Housing discrimination and racial cancer disparities among the 100 largest US metropolitan areas.

Cancer 2019 11 9;125(21):3818-3827. Epub 2019 Jul 9.

Department of Medicine, Medical College of Wisconsin, Milwaukee, Wisconsin.

Background: Cancer contributes substantially to the life expectancy gap between US blacks and whites, and racial cancer disparities remain stubborn to eradicate. Disparities vary geographically, suggesting that they are not inevitable.

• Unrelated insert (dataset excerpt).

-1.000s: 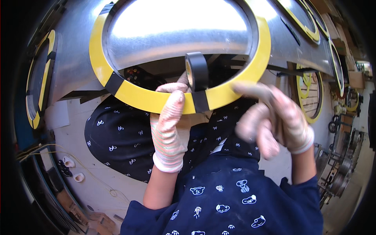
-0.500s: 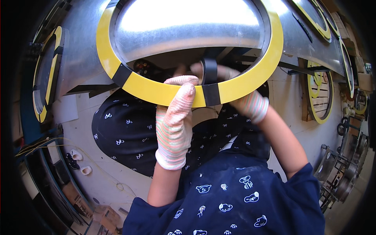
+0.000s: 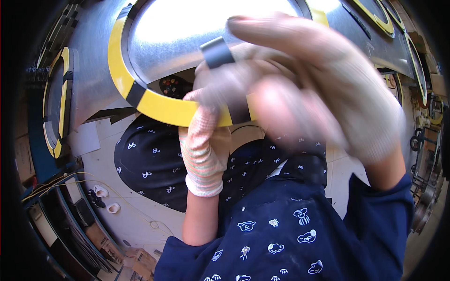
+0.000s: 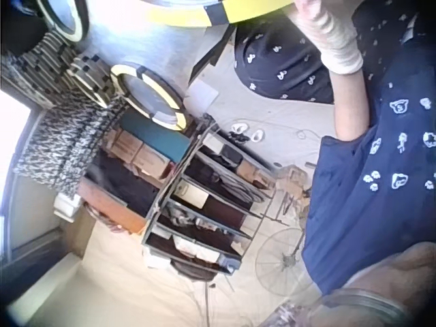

Methods: The authors examined the relationship between housing discrimination and the size of cancer disparities across large US metropolitan statistical areas (MSAs). MSA-level cancer disparities were measured using data from the US Centers for Disease Control and Prevention. Mortgage discrimination for each MSA was estimated using the Home Mortgage Disclosure Act database, and MSA racial segregation was determined using US Census data. Patterns of housing discrimination and cancer disparities were mapped, and the associations between these place-based factors and cancer disparities across MSAs were measured.

Results: Black-to-white cancer mortality disparities (rate ratios) varied geographically, ranging from 1.50 to 0.86; 88% of mortality ratios were >1, indicating higher mortality for blacks. In areas with greater mortgage discrimination, the gap between black and white cancer mortality rates was larger (correlation coefficient [r] = 0.32; P = .001). This relationship persisted in sex-specific analyses (males, r = 0.37; P < .001; females, r = 0.23; P = .02) and in models controlling for confounders. In contrast, segregation was inconsistently associated with disparities. Adjusting for incidence disparities attenuated, but did not eliminate, the correlation between mortgage discrimination and mortality disparities (r = 0.22-0.24), suggesting that cancer incidence and survival each account for part of the mortality disparity.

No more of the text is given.